Michael Naimark
Independant media artist and researcher Institute of Advanced Media Arts and Sciences - Japan
Michael Naimark has been a professional media artist and researcher for over two decades. He is expert in place representation and its consequences, and has worked extensively with field cinematography, interactive systems, and immersive projection. His art projects have been exhibited internationally. After receiving an undergraduate degree in cybernetic systems, Naimark spent the late 1970s at MIT and was on the original design team for the MIT Media Lab. In the 1980s he was an independent media artist making artworks for the Paris Metro, the Exploratorium, the ZKM, and the Banff Centre, and consulting for companies including Atari, Lucasfilm, Apple, and Panavision. In the 1990s he held a research appointment in arts and media at Interval Research Corporation. Last year his 3D interactive installation Be Now Here was exhibited as a unique collaboration between the San Francisco Film Festival and San Francisco Museum of Modern Art.
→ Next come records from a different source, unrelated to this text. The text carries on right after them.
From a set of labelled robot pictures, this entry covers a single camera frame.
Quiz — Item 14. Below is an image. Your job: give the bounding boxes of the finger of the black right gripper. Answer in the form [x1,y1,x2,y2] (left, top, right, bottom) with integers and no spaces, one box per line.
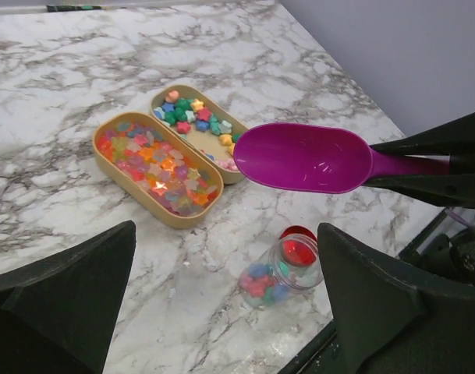
[363,173,475,209]
[370,112,475,156]

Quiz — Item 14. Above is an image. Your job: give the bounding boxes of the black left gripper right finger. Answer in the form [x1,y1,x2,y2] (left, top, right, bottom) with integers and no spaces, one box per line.
[317,223,475,373]

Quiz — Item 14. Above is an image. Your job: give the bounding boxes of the beige tray opaque star candies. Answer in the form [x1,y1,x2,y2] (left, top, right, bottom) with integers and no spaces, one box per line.
[150,84,247,185]

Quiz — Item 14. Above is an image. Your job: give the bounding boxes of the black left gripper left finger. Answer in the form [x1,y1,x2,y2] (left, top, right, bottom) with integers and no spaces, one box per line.
[0,221,136,373]

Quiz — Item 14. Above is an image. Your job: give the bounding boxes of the clear plastic cup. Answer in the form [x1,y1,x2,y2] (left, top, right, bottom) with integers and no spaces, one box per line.
[238,234,324,309]

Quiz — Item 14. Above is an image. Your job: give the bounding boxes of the beige tray translucent star candies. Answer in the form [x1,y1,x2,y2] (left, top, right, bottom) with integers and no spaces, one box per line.
[93,112,224,229]

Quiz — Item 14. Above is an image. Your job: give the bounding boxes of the purple plastic scoop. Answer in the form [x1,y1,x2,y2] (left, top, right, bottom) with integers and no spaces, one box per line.
[233,123,449,194]

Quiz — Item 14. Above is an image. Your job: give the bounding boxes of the red round lid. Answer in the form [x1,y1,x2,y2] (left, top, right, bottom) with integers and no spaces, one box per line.
[280,225,317,267]

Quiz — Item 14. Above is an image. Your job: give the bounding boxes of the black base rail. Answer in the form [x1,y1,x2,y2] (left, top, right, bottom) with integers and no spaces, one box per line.
[284,209,475,373]

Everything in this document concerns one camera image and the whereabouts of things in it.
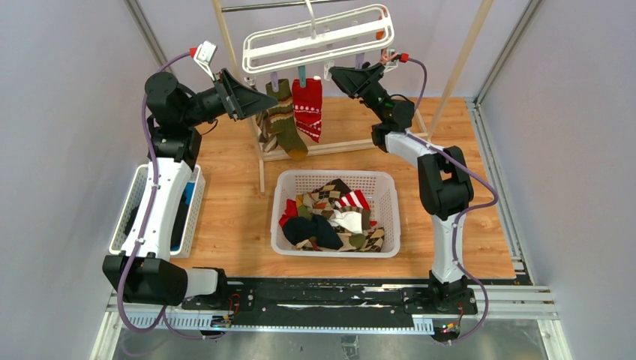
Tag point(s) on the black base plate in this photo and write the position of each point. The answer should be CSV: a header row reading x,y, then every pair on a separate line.
x,y
345,302

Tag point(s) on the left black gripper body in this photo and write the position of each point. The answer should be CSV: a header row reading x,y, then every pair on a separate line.
x,y
233,104

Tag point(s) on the red christmas sock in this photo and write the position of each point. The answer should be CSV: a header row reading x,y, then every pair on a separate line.
x,y
307,102

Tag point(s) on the dark clothes in left basket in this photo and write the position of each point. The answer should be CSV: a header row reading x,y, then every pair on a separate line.
x,y
180,218

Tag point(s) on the wooden clothes rack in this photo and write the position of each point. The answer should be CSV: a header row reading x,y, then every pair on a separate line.
x,y
356,145

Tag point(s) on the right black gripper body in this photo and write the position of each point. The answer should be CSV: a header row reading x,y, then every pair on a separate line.
x,y
369,88

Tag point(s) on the white centre laundry basket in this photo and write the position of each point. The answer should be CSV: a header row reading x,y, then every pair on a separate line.
x,y
377,187

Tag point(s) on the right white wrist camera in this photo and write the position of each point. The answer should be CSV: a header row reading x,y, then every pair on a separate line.
x,y
389,58

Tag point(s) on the white hanger clip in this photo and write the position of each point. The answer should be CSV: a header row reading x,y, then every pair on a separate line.
x,y
328,65
250,81

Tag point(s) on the olive green striped sock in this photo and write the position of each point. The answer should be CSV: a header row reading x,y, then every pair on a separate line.
x,y
282,120

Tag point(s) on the white laundry basket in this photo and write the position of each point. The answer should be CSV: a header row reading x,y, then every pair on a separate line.
x,y
377,187
134,196

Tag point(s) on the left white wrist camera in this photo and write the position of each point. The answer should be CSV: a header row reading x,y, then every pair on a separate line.
x,y
204,55

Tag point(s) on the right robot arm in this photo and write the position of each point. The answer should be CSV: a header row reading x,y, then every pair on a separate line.
x,y
445,189

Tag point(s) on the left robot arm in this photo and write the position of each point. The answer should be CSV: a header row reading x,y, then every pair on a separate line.
x,y
142,272

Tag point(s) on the white left laundry basket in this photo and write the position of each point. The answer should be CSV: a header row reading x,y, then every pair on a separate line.
x,y
134,196

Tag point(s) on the brown striped sock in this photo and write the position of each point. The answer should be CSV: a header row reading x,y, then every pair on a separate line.
x,y
267,140

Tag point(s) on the purple hanger clip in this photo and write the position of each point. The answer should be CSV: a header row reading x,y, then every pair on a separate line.
x,y
359,60
274,81

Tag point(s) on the white plastic clip hanger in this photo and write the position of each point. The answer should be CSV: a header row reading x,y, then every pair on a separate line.
x,y
317,39

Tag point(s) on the teal hanger clip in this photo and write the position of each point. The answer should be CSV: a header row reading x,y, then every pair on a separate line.
x,y
302,79

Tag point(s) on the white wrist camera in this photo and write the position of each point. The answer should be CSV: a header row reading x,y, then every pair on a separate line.
x,y
204,55
389,58

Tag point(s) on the pile of colourful socks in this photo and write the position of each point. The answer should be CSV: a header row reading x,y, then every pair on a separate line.
x,y
332,217

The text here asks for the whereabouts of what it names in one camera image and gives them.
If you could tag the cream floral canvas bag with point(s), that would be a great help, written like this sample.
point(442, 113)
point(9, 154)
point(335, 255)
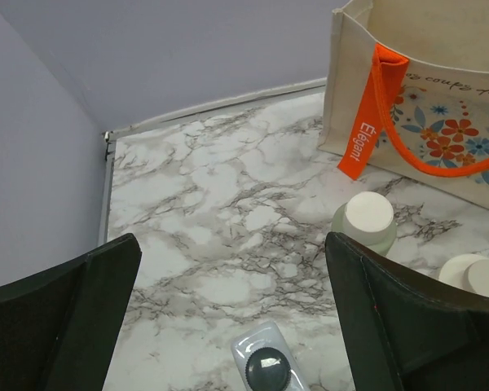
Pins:
point(408, 91)

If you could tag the beige bottle beige cap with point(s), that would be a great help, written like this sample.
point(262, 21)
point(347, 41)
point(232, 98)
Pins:
point(468, 272)

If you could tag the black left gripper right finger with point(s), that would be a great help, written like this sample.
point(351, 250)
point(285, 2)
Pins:
point(404, 330)

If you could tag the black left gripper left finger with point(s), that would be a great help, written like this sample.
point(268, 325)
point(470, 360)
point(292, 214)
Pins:
point(59, 327)

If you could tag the green bottle white cap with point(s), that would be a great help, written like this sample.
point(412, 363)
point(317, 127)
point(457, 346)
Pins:
point(368, 218)

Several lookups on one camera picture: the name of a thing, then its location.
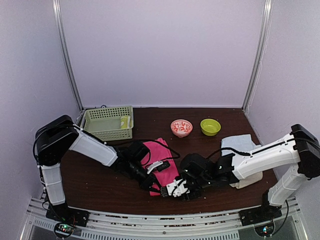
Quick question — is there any aluminium frame post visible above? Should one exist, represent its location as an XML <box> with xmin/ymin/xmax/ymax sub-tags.
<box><xmin>241</xmin><ymin>0</ymin><xmax>273</xmax><ymax>113</ymax></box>
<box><xmin>52</xmin><ymin>0</ymin><xmax>84</xmax><ymax>111</ymax></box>

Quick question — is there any green perforated plastic basket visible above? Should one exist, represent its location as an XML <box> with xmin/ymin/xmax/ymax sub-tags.
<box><xmin>80</xmin><ymin>105</ymin><xmax>134</xmax><ymax>142</ymax></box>

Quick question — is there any lime green bowl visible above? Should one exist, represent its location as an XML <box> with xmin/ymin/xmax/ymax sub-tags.
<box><xmin>200</xmin><ymin>118</ymin><xmax>222</xmax><ymax>137</ymax></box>

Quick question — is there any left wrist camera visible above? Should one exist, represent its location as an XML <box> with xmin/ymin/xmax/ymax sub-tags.
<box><xmin>146</xmin><ymin>160</ymin><xmax>171</xmax><ymax>175</ymax></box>

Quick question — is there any cream white towel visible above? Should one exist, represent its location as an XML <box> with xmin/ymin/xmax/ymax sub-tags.
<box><xmin>229</xmin><ymin>171</ymin><xmax>263</xmax><ymax>189</ymax></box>

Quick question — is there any light blue towel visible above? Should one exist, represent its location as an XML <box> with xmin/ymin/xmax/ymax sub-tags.
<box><xmin>221</xmin><ymin>134</ymin><xmax>262</xmax><ymax>152</ymax></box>

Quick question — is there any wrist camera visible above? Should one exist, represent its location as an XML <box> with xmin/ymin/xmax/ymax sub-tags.
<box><xmin>160</xmin><ymin>178</ymin><xmax>190</xmax><ymax>198</ymax></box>
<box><xmin>146</xmin><ymin>160</ymin><xmax>171</xmax><ymax>175</ymax></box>

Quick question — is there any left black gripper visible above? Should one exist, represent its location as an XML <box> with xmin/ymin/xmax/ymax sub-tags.
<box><xmin>126</xmin><ymin>159</ymin><xmax>164</xmax><ymax>194</ymax></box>

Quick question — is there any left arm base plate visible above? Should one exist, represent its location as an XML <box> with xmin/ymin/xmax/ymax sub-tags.
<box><xmin>45</xmin><ymin>206</ymin><xmax>90</xmax><ymax>239</ymax></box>

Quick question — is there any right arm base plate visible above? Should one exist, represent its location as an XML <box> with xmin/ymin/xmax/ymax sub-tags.
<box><xmin>238</xmin><ymin>206</ymin><xmax>282</xmax><ymax>238</ymax></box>

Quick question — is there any pink towel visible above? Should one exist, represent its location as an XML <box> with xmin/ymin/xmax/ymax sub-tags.
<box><xmin>140</xmin><ymin>137</ymin><xmax>179</xmax><ymax>187</ymax></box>

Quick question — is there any left aluminium frame post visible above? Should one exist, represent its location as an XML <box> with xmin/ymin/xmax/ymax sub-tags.
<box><xmin>52</xmin><ymin>0</ymin><xmax>84</xmax><ymax>111</ymax></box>

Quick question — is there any green lemon pattern towel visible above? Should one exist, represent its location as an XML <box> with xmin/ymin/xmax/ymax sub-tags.
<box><xmin>120</xmin><ymin>115</ymin><xmax>132</xmax><ymax>129</ymax></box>

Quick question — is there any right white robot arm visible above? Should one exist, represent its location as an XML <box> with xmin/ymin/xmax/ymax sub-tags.
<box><xmin>179</xmin><ymin>124</ymin><xmax>320</xmax><ymax>221</ymax></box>

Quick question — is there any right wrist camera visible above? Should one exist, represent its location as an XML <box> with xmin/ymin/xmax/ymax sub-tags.
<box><xmin>160</xmin><ymin>178</ymin><xmax>190</xmax><ymax>198</ymax></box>

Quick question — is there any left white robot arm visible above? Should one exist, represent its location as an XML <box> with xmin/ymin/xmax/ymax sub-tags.
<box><xmin>32</xmin><ymin>115</ymin><xmax>160</xmax><ymax>222</ymax></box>

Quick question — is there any red white patterned bowl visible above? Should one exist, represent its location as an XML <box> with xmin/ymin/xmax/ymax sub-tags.
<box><xmin>170</xmin><ymin>119</ymin><xmax>193</xmax><ymax>138</ymax></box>

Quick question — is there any right aluminium frame post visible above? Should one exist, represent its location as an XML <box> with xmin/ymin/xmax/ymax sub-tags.
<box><xmin>241</xmin><ymin>0</ymin><xmax>273</xmax><ymax>113</ymax></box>

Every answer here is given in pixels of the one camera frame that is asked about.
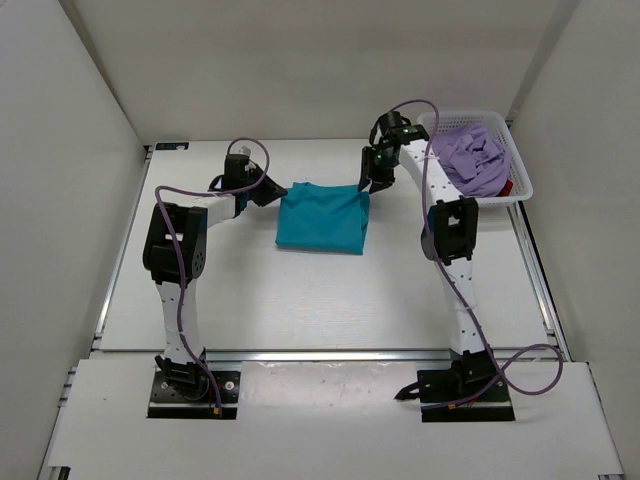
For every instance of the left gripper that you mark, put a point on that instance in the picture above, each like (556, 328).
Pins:
(272, 192)

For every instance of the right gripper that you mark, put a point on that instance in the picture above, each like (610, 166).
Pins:
(378, 179)

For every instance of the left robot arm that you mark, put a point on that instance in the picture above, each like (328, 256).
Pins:
(175, 255)

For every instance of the purple t-shirt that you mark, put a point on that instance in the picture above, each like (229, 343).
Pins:
(476, 162)

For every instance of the red t-shirt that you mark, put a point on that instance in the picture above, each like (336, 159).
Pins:
(506, 190)

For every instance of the teal t-shirt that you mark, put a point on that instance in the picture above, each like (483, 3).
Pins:
(323, 219)

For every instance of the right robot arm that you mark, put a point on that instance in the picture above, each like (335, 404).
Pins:
(450, 226)

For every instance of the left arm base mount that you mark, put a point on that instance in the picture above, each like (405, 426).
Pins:
(185, 392)

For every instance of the small dark label sticker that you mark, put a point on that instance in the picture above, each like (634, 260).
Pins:
(171, 146)

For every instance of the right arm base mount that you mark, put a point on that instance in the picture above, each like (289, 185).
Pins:
(468, 391)

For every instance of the white plastic basket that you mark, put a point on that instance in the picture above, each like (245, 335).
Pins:
(496, 125)

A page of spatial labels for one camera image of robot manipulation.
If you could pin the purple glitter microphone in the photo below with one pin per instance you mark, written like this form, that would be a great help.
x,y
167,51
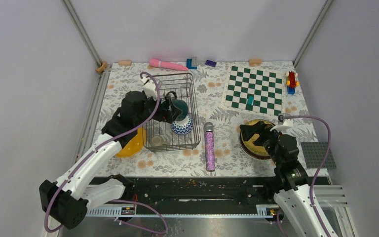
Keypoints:
x,y
209,146

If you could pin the grey wire dish rack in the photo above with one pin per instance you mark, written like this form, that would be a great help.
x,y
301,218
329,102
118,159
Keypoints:
x,y
183,85

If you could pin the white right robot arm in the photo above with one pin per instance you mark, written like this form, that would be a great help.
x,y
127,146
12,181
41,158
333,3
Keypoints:
x,y
291,187

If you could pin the blue white patterned bowl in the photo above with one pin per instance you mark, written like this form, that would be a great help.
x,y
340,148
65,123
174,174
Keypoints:
x,y
182,127

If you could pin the teal block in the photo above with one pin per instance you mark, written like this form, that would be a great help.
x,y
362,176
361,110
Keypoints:
x,y
249,103

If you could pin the left wooden block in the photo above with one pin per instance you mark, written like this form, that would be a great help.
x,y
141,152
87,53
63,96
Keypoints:
x,y
125,63

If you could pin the blue grey toy bricks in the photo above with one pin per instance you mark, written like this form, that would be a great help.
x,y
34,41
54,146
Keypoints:
x,y
191,63

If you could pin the green white chessboard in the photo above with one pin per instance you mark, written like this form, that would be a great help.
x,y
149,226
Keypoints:
x,y
267,88

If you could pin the small beige cup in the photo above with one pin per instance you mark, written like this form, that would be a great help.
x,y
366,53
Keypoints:
x,y
158,141

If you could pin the floral table mat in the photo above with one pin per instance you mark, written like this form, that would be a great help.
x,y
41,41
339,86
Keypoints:
x,y
209,84

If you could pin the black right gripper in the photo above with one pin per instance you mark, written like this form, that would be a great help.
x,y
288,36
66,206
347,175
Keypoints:
x,y
260,126

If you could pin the right wooden block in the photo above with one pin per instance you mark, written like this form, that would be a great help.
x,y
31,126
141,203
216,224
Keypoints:
x,y
255,62

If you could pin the grey lego baseplate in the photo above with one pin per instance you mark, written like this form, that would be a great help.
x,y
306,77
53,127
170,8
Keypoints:
x,y
314,152

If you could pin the black glossy plate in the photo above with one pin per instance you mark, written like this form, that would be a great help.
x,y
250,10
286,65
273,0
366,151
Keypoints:
x,y
257,152

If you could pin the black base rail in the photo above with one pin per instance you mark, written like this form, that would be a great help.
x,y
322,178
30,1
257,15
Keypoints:
x,y
203,197

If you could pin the pink toy microphone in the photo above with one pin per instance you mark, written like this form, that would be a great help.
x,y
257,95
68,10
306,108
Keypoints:
x,y
167,65

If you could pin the corner wooden block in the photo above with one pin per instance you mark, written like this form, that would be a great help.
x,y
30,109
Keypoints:
x,y
102,67

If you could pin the dark green mug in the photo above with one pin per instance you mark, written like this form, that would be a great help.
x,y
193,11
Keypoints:
x,y
173,99

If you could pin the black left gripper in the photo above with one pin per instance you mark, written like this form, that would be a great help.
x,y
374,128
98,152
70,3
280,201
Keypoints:
x,y
167,115

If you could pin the yellow polka dot plate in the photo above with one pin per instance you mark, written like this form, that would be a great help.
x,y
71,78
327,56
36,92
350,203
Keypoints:
x,y
134,146

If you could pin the purple toy brick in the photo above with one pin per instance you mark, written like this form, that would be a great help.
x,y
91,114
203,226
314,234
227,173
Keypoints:
x,y
210,63

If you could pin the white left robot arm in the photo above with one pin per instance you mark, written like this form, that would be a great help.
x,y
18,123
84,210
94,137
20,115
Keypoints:
x,y
67,200

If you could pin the red yellow blue toy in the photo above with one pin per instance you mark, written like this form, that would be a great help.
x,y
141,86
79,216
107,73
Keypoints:
x,y
292,82

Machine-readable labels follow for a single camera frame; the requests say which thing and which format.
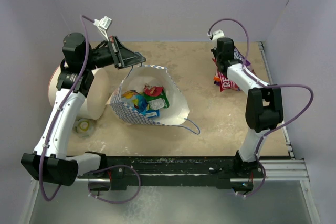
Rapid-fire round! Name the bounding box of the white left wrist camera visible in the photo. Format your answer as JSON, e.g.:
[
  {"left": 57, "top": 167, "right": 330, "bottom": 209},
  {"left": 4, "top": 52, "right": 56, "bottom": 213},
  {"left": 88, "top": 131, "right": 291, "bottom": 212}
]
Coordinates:
[{"left": 94, "top": 16, "right": 112, "bottom": 41}]

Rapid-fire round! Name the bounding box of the pink snack packet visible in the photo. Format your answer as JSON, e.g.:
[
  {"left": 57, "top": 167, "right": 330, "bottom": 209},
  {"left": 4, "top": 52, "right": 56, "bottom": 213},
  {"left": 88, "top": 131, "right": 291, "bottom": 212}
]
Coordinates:
[{"left": 212, "top": 58, "right": 255, "bottom": 92}]

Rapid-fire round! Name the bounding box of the green snack packet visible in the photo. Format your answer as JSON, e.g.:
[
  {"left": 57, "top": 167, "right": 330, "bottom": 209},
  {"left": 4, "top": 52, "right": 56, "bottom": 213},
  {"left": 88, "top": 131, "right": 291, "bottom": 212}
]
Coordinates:
[{"left": 143, "top": 90, "right": 170, "bottom": 110}]

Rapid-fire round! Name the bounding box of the blue checkered paper bag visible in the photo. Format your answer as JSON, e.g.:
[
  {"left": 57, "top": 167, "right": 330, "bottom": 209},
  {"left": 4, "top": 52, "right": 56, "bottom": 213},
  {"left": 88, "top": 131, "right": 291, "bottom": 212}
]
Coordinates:
[{"left": 109, "top": 63, "right": 201, "bottom": 135}]

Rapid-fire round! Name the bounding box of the blue snack wrapper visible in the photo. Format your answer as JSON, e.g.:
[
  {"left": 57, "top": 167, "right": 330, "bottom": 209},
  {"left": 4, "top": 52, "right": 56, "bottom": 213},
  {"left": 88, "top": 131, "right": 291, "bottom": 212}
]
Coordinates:
[{"left": 121, "top": 90, "right": 148, "bottom": 114}]

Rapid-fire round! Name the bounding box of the white round container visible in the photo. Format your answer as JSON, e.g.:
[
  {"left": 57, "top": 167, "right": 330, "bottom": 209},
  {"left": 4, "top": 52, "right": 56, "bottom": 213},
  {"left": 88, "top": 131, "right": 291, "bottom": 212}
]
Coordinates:
[{"left": 48, "top": 66, "right": 110, "bottom": 120}]

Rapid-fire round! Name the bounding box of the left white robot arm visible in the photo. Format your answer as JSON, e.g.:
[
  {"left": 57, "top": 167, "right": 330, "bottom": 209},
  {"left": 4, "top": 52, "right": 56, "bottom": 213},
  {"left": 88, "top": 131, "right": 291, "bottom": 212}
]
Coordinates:
[{"left": 21, "top": 33, "right": 146, "bottom": 186}]

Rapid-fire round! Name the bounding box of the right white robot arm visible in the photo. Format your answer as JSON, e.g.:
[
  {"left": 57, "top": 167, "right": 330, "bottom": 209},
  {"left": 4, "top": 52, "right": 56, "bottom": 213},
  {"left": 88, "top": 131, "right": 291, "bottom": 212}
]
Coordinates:
[{"left": 211, "top": 36, "right": 284, "bottom": 177}]

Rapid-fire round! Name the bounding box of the small blue snack packet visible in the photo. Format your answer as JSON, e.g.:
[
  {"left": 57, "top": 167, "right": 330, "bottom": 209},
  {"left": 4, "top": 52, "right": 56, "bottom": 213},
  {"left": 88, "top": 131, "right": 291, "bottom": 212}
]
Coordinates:
[{"left": 144, "top": 109, "right": 160, "bottom": 118}]

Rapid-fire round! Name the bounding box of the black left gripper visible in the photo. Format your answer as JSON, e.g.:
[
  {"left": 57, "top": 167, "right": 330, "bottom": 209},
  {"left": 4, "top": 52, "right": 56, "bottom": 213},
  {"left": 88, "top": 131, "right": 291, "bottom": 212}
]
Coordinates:
[{"left": 83, "top": 36, "right": 145, "bottom": 71}]

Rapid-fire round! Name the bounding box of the aluminium frame rail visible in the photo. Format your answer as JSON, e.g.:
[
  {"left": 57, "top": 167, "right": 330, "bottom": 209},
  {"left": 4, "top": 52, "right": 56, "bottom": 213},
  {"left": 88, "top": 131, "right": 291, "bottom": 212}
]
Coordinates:
[{"left": 86, "top": 159, "right": 308, "bottom": 182}]

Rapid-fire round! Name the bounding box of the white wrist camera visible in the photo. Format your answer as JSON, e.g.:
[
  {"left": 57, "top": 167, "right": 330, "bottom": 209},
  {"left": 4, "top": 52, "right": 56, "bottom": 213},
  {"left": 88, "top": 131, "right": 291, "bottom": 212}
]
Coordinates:
[
  {"left": 208, "top": 29, "right": 225, "bottom": 41},
  {"left": 94, "top": 16, "right": 112, "bottom": 41}
]

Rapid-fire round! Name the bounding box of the small red candy packet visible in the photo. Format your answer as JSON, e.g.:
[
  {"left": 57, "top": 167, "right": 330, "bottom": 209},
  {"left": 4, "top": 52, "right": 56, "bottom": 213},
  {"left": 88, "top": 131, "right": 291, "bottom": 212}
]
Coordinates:
[{"left": 143, "top": 84, "right": 164, "bottom": 97}]

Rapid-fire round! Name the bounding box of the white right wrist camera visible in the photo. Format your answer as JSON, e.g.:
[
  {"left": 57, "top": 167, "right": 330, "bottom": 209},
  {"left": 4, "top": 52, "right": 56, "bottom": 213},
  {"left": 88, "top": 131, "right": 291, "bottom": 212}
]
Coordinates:
[{"left": 208, "top": 29, "right": 225, "bottom": 41}]
Naimark is on the Board of Directors of the ZeroOne: The Art and Technology Network in Palo Alto; the Board of Advisors of the Media Lab Europe in Dublin; and the Editorial Boards of Leonardo Electronic Almanac and Presence journals, both from MIT Press. He has been a member of the Society for Visual Anthropology since 1984. Currently Michael is in-residence at the Institute of Advanced Media Arts and Sciences in Japan through summer 2002 and drumming up support for a sustainable arts center + research lab.
Contribution:
(Re)Presenting Place: Some Projects and Experiments
Sense of place is a deeply human instinct, motivating such diverse activities as home-making, colonization, tourism, and war. Much of the history of art has focussed on representing place. New media opens up new ways of representing place, whether its color pigment, paint in tubes, photography, cinema, or video. But the past two decades have witnessed extraordinary developments in media technologies offering new possibilities, particularly along the dimensions of immersion and interaction. My work has explored these dimensions, using cinemagraphic tools combined with new media technologies and new interface design. The work is equally driven by aesthetic and personal priorities, including a cinema vérité-style approach, a sensitivity to local inhabitants, and an appreciation of cultural and political implications. This work can be organized around three new genres of investigations: representation of moving around a space (Moviemaps), representation of looking around a space (Panoramics), and representation of real-time live space using the Internet. This presentation will show brief video examples of the following projects, followed by several observations and conclusions.